先月も登場した当院の定期検査報告書です。Dataの1段目には栄養の指標となる血清アルブミン値とその横に血糖値(Glu)そして一ヶ月の血糖値の平均に相当するグリコアルブミン(GA)があります。当院では血清アルブミン≧3.5g/dlが第一目標で、≧3.8を最終目標にしています。グリコアルブミンはあまり耳にしない項目ですがヘモグロビンA1cの代わりに測定しています。腎不全患者の多くは造血ホルモンであるエリスロポイエチンの腎臓での産生が低下するため、薬として補充する必要があります。すると血液の赤い色素成分であるヘモグロビンの値が変動するため、ヘモグロビンに結合したブドウ糖の割合を示すヘモグロビンA1cの値も揺れ動いてしまします。故に透析患者ではヘモグロビンと比較して変動の少ないアルブミンに結合したブドウ糖の割合を測定するグリコアルブミンを使用します。ガイドラインに従い目標値は20%未満、低血糖のリスクが高い例などでは24%未満としています。血清アルブミンが低く、血糖値に余裕があるケースでは炭水化物や脂質といったカロリーの摂取アップを勧めています。糖尿病治療中の方には三食を十分に摂り間にはなるべくカロリーを摂らないことを、そうで無い方には間食も利用したカロリーアップを推奨しています。2段目以降の項目は来月のブログにて。
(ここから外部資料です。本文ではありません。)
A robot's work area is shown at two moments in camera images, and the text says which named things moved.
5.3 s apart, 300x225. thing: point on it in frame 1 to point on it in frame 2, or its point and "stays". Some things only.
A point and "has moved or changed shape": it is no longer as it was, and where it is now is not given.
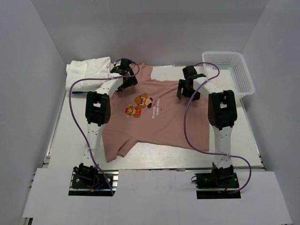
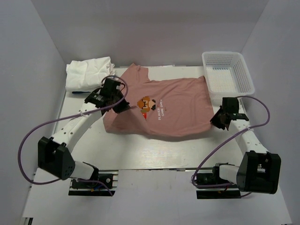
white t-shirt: [93, 68] stays
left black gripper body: [130, 72] to [116, 97]
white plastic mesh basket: [234, 74] stays
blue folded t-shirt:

先月と比較して大きな変化はありませんでした。貧血のコントロールは99%達成されています。残り1%は出血など腎不全とは別の病態でHbが低下しているケースで各個適切に対応を開始しています。やはり秋から冬にかけての季節で栄養指標の一つ血清アルブミンは高くなる傾向です。添加物として摂取される栄養にならないリン(無機リン)も年末年始に高くなる傾向ですが今月のデータでは多くの方で許容内を維持出来ていました。
一晩で積もった雪ですが、
大分少なくなりました、根雪も春には溶けて無くなります。
武漢で発生しパンデミック化したウイルスは中々自然には消えてくれそうにありません。風評(一部マスコミを含みます)に踊らされず、科学的リテラシーに裏打ちされた情報を常に取り入れ、来年も粛々と対応したいと思う師走の午後でした。
2022年もあとわずか、皆様良いお年をお迎え下さい。